Introduction

Hepatocellular carcinoma (HCC) is one of the most common malignancies and the third most frequent cause of cancer death in the world (1). The pathogenesis of HCC is heterogeneous and complex. Many evidences demonstrate that immune response plays a critical role in the pathogenesis, invasion and metastasis of HCC (2). It has been well recognized that the adaptive immune response by CD4⁺ T cells plays an important role in controlling the development of the malignancy. To date, most studies on tumor immunity in HCC mainly focus on Th1/Th2. Recently, a novel subset of CD4⁺ T cells, IL-22-producing CD4⁺ T helper cells (Th22 cells), have been identified and showed to challenge the classical Th1/Th2 paradigm (3,4).

Th22 cells are inflammatory CD4⁺ T cells that secret IL-22 but do not express IL-17 or interferon-gamma (IFN-γ) (5-7). Th22 cells are distinct in the profile of altering genes compared with other T cells, such as Th1, Th2 and Th17, indicating that Th22 cells have an individual signature (7). The mainly effector cytokine of Th22 cells is IL-22, which belongs to the IL-10 cytokine family. IL-22 mediates its effects via a heterodimeric transmembrane receptor complex consisting of IL-22R1 and IL-10R2, and subsequently activates Janus kinase and signal transducer and activator of transcription (JAK-STAT) signaling pathways, including STAT-3, Jak1 and Tyk2 (8).

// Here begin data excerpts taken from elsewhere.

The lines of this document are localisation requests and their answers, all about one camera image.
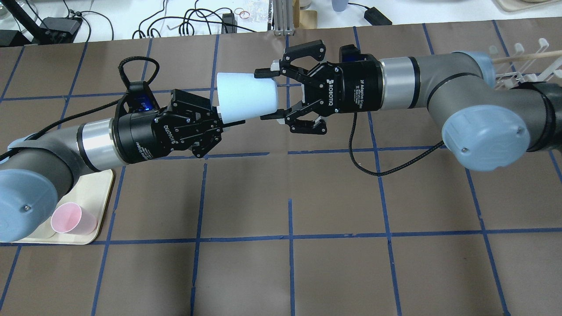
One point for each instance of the white wire cup rack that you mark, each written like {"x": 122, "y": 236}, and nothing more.
{"x": 522, "y": 66}

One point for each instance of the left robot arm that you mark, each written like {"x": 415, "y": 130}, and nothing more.
{"x": 42, "y": 168}

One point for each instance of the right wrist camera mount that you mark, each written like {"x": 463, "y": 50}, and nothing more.
{"x": 350, "y": 53}

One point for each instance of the cream plastic tray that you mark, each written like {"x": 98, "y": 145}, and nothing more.
{"x": 92, "y": 193}

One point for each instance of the pale blue plastic cup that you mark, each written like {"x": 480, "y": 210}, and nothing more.
{"x": 241, "y": 96}

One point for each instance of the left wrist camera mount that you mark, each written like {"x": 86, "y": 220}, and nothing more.
{"x": 138, "y": 97}

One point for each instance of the aluminium frame post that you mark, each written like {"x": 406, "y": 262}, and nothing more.
{"x": 282, "y": 17}

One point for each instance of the wooden stand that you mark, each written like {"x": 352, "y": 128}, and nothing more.
{"x": 303, "y": 16}

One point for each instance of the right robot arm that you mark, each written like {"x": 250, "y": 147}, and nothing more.
{"x": 483, "y": 127}

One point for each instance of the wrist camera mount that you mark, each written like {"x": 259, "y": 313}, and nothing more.
{"x": 350, "y": 53}
{"x": 138, "y": 97}

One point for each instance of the pink plastic cup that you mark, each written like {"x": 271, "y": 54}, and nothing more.
{"x": 71, "y": 218}

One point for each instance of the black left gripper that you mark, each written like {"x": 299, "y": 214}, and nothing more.
{"x": 137, "y": 138}

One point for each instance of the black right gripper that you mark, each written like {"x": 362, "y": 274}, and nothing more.
{"x": 356, "y": 82}

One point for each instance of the black power adapter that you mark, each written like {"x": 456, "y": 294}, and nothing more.
{"x": 376, "y": 18}

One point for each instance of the black monitor stand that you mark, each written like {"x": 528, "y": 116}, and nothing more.
{"x": 44, "y": 31}

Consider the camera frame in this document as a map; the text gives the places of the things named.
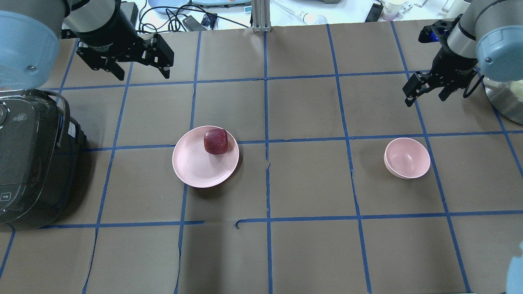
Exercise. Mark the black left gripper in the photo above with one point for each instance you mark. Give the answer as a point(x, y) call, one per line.
point(107, 33)

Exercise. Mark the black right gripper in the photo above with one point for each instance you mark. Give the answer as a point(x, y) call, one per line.
point(448, 64)

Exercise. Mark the pink bowl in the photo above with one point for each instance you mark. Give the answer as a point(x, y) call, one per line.
point(406, 158)

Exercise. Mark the red apple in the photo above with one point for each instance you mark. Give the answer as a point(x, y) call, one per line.
point(215, 141)

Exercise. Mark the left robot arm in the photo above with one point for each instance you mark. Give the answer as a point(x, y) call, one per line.
point(30, 35)

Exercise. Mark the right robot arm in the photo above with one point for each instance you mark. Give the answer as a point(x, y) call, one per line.
point(486, 41)

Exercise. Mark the blue plate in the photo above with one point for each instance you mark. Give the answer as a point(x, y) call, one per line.
point(160, 6)

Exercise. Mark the pink plate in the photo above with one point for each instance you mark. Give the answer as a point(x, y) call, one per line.
point(197, 168)

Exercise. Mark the black power adapter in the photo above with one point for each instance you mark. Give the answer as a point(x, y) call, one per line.
point(191, 24)

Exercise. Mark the steel steamer pot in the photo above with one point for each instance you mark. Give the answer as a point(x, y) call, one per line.
point(506, 98)

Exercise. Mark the purple white cup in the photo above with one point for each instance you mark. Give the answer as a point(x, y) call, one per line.
point(391, 9)

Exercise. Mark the dark grey rice cooker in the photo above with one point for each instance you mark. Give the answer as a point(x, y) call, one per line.
point(39, 146)

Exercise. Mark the light bulb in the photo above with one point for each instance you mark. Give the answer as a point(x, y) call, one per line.
point(312, 19)

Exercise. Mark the aluminium frame post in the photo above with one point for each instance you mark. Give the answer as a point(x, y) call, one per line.
point(260, 16)

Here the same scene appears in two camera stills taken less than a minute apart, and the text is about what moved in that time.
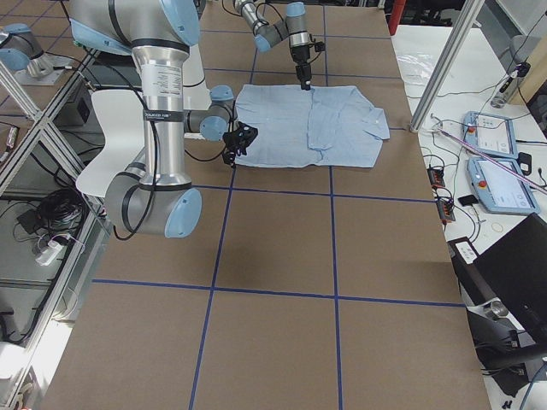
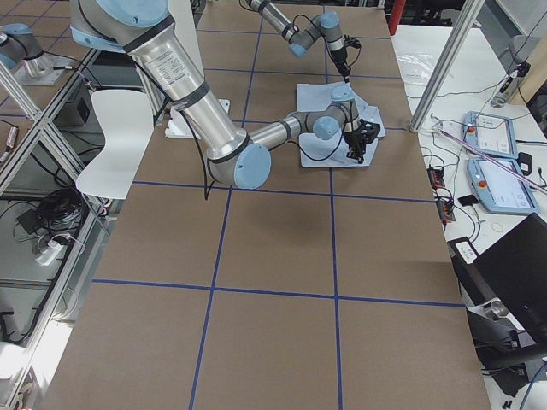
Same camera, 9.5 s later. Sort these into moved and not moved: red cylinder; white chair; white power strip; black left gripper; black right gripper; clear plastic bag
Moved: black left gripper; black right gripper
Not moved: red cylinder; white power strip; clear plastic bag; white chair
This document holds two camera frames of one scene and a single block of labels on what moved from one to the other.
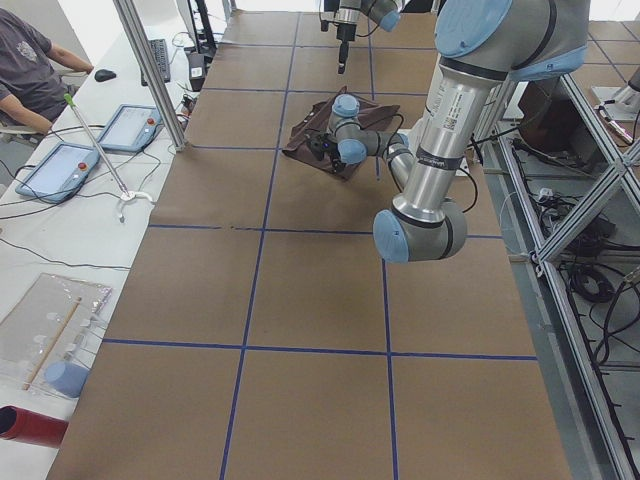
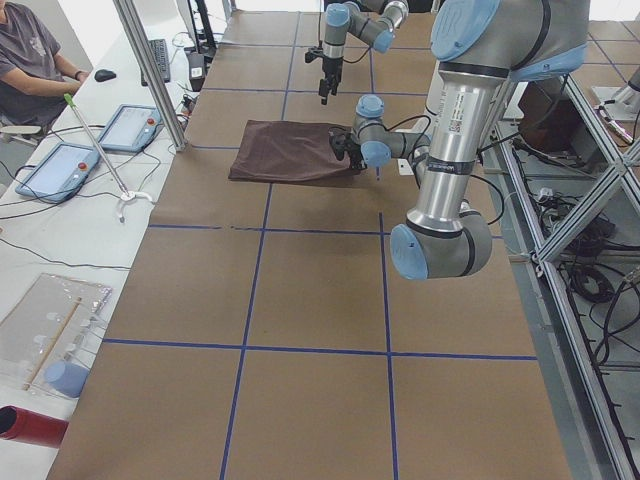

Recent studies have implicated the role of Th22 cells and their effector cytokine, IL-22, in the pathogenesis of several autoimmune diseases and tumors in humans, such as Crohn’s disease (9), gastric cancer (10) and lung cancer (11). To date, no previous study has reported data regarding the role of Th22 cells in the pathogenesis of HCC. Therefore, the present study aimed to determine the levels of Th22 cells and IL-22 in HCC patients.

Materials and methods

Subjects and samples

Forty-five newly diagnosed HCC patients were recruited from the First Affiliated Hospital of Guangxi Medical University between October 2012 and June 2013. The diagnosis of HCC was based on pathology test, serology test and radiology test. The fresh HCC tissues, adjacent HCC tissues as well as peripheral blood samples were collected. Adjacent HCC tissue is defined as tissue that locates within 1 cm of the HCC and confirmed to be nontumor tissue by pathology. Peripheral blood samples from 19 healthy controls and 10 normal liver tissues from other liver surgery were also collected. The study was approved by the Review Boards of the Guangxi Medical University. Written informed consent was obtained from each participant. The demographics of the HCC and healthy controls enrolled are shown in Table 1.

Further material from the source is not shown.